◆ Work required:
The answer must be every line of the data that holds the word "camera".

==================================================

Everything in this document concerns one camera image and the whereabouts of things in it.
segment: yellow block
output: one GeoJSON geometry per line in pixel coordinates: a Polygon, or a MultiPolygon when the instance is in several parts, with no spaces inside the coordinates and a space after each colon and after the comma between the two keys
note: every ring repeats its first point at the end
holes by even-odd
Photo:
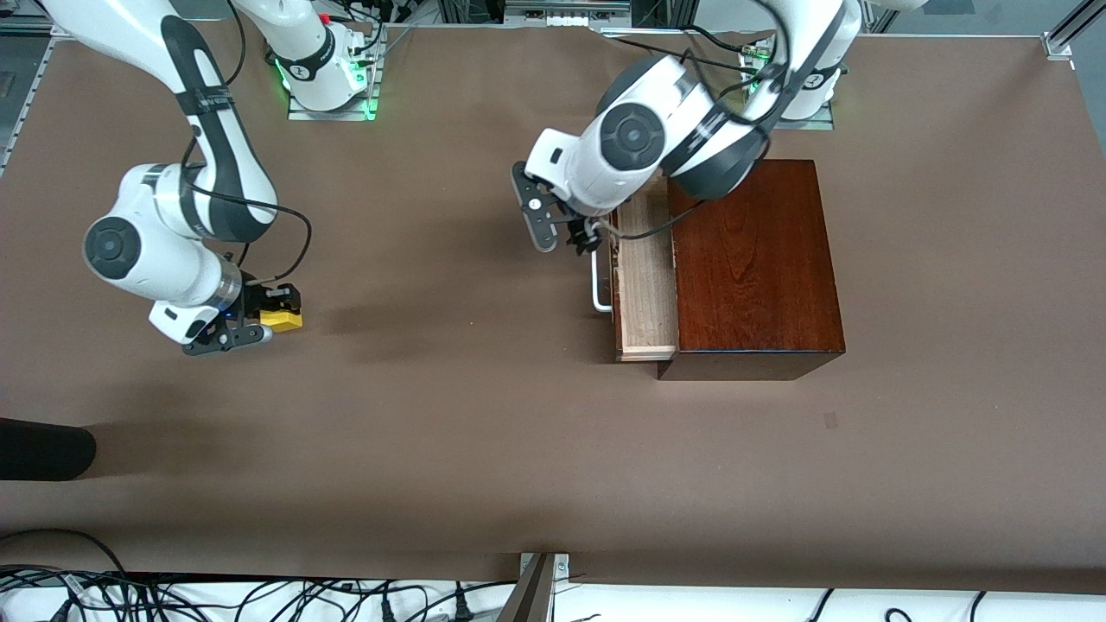
{"type": "Polygon", "coordinates": [[[291,311],[262,311],[261,323],[271,328],[274,333],[282,333],[303,328],[303,315],[291,311]]]}

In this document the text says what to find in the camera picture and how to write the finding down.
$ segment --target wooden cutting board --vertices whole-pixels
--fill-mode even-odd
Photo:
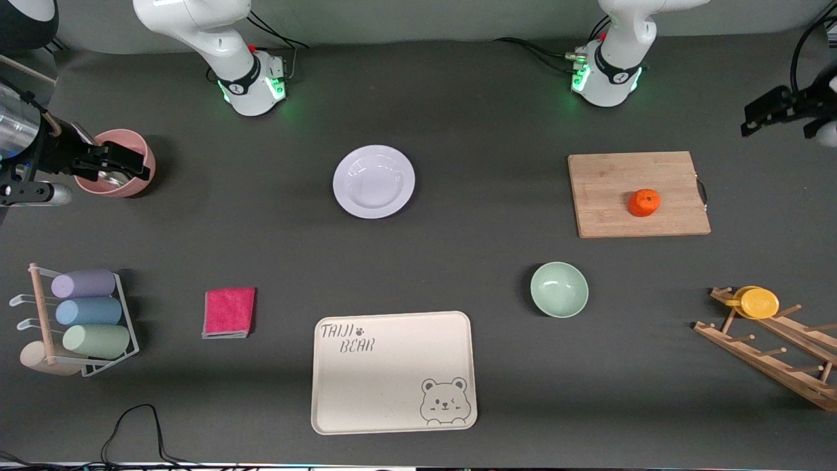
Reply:
[[[583,239],[711,232],[688,152],[583,154],[567,161]],[[662,204],[651,216],[638,218],[628,212],[628,198],[643,188],[659,193]]]

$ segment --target pink cloth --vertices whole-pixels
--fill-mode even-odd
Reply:
[[[244,339],[253,321],[254,287],[207,291],[203,315],[204,339]]]

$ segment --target light green bowl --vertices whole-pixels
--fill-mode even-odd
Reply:
[[[545,314],[571,318],[587,305],[590,290],[584,275],[569,263],[542,265],[531,277],[531,298]]]

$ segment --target pink bowl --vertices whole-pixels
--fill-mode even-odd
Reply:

==================================================

◆ Output for this exercise:
Everything in this document concerns one camera image and the whereabouts of things in it.
In this document the text says what to find in the camera picture and how to write the finding down.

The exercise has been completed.